▸ What to do
Every record is to be transcribed exactly as written.

(Data entries)

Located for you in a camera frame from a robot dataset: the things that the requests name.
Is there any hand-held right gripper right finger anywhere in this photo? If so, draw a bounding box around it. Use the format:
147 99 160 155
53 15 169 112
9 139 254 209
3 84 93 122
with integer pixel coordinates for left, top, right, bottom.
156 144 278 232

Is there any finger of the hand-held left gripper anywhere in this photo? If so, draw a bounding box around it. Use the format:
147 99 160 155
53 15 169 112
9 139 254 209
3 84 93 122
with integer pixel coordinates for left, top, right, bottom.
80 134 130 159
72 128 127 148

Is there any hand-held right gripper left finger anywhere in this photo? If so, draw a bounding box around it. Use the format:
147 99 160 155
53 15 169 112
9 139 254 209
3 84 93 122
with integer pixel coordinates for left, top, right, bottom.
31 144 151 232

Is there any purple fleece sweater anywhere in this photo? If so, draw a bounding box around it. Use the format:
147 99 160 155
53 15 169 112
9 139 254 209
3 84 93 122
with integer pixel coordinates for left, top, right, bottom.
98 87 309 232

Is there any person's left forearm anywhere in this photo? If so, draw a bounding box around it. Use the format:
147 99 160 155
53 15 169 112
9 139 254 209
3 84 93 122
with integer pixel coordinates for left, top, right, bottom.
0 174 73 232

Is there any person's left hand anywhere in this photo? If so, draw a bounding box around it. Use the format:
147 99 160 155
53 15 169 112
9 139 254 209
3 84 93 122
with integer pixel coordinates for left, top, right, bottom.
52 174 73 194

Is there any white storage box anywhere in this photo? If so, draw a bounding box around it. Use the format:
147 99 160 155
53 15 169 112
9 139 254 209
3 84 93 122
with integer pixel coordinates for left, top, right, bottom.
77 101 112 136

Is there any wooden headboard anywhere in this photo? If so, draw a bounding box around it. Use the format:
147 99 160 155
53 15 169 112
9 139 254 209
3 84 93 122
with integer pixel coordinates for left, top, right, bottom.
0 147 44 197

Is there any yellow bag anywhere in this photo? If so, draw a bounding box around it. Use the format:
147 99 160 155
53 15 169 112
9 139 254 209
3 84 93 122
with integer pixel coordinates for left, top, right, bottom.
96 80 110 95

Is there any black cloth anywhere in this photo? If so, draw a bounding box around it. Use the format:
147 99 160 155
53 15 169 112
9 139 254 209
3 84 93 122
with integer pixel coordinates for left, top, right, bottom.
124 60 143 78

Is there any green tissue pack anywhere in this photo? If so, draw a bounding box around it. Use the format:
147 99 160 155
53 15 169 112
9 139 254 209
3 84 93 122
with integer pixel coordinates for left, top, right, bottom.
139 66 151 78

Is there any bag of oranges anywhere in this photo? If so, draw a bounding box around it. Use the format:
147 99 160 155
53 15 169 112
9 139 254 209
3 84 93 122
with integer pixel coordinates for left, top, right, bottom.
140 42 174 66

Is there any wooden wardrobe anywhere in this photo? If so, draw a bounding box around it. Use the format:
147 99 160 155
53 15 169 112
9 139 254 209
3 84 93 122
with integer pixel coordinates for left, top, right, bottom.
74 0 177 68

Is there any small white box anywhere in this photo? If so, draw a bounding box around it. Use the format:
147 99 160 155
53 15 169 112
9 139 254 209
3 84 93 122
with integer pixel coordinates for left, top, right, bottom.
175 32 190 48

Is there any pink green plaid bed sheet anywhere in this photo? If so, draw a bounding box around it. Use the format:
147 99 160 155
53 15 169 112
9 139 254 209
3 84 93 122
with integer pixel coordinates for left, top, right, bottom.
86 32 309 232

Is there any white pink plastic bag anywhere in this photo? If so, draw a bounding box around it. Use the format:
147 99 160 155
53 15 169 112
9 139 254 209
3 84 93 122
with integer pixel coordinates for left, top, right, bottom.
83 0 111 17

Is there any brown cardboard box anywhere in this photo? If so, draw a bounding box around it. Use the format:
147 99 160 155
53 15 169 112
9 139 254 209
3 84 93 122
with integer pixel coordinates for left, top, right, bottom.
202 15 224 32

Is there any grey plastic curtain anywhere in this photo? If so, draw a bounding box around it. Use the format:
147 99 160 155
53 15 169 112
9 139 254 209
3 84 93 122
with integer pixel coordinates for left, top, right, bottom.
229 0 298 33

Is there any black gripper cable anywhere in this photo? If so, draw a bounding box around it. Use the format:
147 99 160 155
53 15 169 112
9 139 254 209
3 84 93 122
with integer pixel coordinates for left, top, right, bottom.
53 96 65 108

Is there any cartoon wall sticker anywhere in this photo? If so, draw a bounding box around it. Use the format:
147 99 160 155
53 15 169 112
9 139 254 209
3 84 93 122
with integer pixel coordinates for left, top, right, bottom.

▸ Task solution
Located for you in a camera frame from a robot dataset: the things that the requests name.
Is there any hand-held right gripper right finger anywhere in this photo? If so, draw a bounding box around it. Use the format:
147 99 160 155
53 15 169 112
9 139 254 209
3 84 93 122
with integer pixel coordinates for left, top, right, bottom.
156 144 278 232

Is there any finger of the hand-held left gripper anywhere in this photo? If so, draw a bounding box around it. Use the format:
147 99 160 155
53 15 169 112
9 139 254 209
3 84 93 122
with integer pixel coordinates for left, top, right, bottom.
80 134 130 159
72 128 127 148

Is there any hand-held right gripper left finger anywhere in this photo? If so, draw a bounding box around it. Use the format:
147 99 160 155
53 15 169 112
9 139 254 209
3 84 93 122
with integer pixel coordinates for left, top, right, bottom.
31 144 151 232

Is there any purple fleece sweater anywhere in this photo? If so, draw a bounding box around it. Use the format:
147 99 160 155
53 15 169 112
9 139 254 209
3 84 93 122
with integer pixel coordinates for left, top, right, bottom.
98 87 309 232

Is there any person's left forearm anywhere in this photo? If so, draw a bounding box around it. Use the format:
147 99 160 155
53 15 169 112
9 139 254 209
3 84 93 122
with integer pixel coordinates for left, top, right, bottom.
0 174 73 232

Is there any person's left hand anywhere in this photo? If so, draw a bounding box around it. Use the format:
147 99 160 155
53 15 169 112
9 139 254 209
3 84 93 122
with integer pixel coordinates for left, top, right, bottom.
52 174 73 194

Is there any white storage box anywhere in this photo? If so, draw a bounding box around it. Use the format:
147 99 160 155
53 15 169 112
9 139 254 209
3 84 93 122
with integer pixel coordinates for left, top, right, bottom.
77 101 112 136

Is there any wooden headboard anywhere in this photo? If so, draw a bounding box around it. Use the format:
147 99 160 155
53 15 169 112
9 139 254 209
3 84 93 122
with integer pixel coordinates for left, top, right, bottom.
0 147 44 197

Is there any yellow bag anywhere in this photo? If so, draw a bounding box around it. Use the format:
147 99 160 155
53 15 169 112
9 139 254 209
3 84 93 122
with integer pixel coordinates for left, top, right, bottom.
96 80 110 95

Is there any black cloth anywhere in this photo? If so, draw a bounding box around it. Use the format:
147 99 160 155
53 15 169 112
9 139 254 209
3 84 93 122
with integer pixel coordinates for left, top, right, bottom.
124 60 143 78

Is there any green tissue pack anywhere in this photo? If so, draw a bounding box around it. Use the format:
147 99 160 155
53 15 169 112
9 139 254 209
3 84 93 122
with integer pixel coordinates for left, top, right, bottom.
139 66 151 78

Is there any bag of oranges anywhere in this photo? If so, draw a bounding box around it. Use the format:
147 99 160 155
53 15 169 112
9 139 254 209
3 84 93 122
with integer pixel coordinates for left, top, right, bottom.
140 42 174 66

Is there any wooden wardrobe anywhere in this photo? If so, draw a bounding box around it. Use the format:
147 99 160 155
53 15 169 112
9 139 254 209
3 84 93 122
with integer pixel coordinates for left, top, right, bottom.
74 0 177 68

Is there any small white box anywhere in this photo? If so, draw a bounding box around it. Use the format:
147 99 160 155
53 15 169 112
9 139 254 209
3 84 93 122
with integer pixel coordinates for left, top, right, bottom.
175 32 190 48

Is there any pink green plaid bed sheet anywhere in this photo? If so, draw a bounding box around it. Use the format:
147 99 160 155
53 15 169 112
9 139 254 209
3 84 93 122
with integer pixel coordinates for left, top, right, bottom.
86 32 309 232

Is there any white pink plastic bag anywhere in this photo? If so, draw a bounding box around it. Use the format:
147 99 160 155
53 15 169 112
9 139 254 209
3 84 93 122
with integer pixel coordinates for left, top, right, bottom.
83 0 111 17

Is there any brown cardboard box anywhere in this photo? If so, draw a bounding box around it. Use the format:
147 99 160 155
53 15 169 112
9 139 254 209
3 84 93 122
with integer pixel coordinates for left, top, right, bottom.
202 15 224 32

Is there any grey plastic curtain anywhere in this photo? If so, draw a bounding box around it. Use the format:
147 99 160 155
53 15 169 112
9 139 254 209
3 84 93 122
with integer pixel coordinates for left, top, right, bottom.
229 0 298 33

Is there any black gripper cable anywhere in this photo? If so, draw a bounding box around it. Use the format:
147 99 160 155
53 15 169 112
9 139 254 209
3 84 93 122
with integer pixel coordinates for left, top, right, bottom.
53 96 65 108

Is there any cartoon wall sticker anywhere in this photo? If so, draw a bounding box around it. Use the format:
147 99 160 155
53 15 169 112
9 139 254 209
3 84 93 122
with integer pixel coordinates for left, top, right, bottom.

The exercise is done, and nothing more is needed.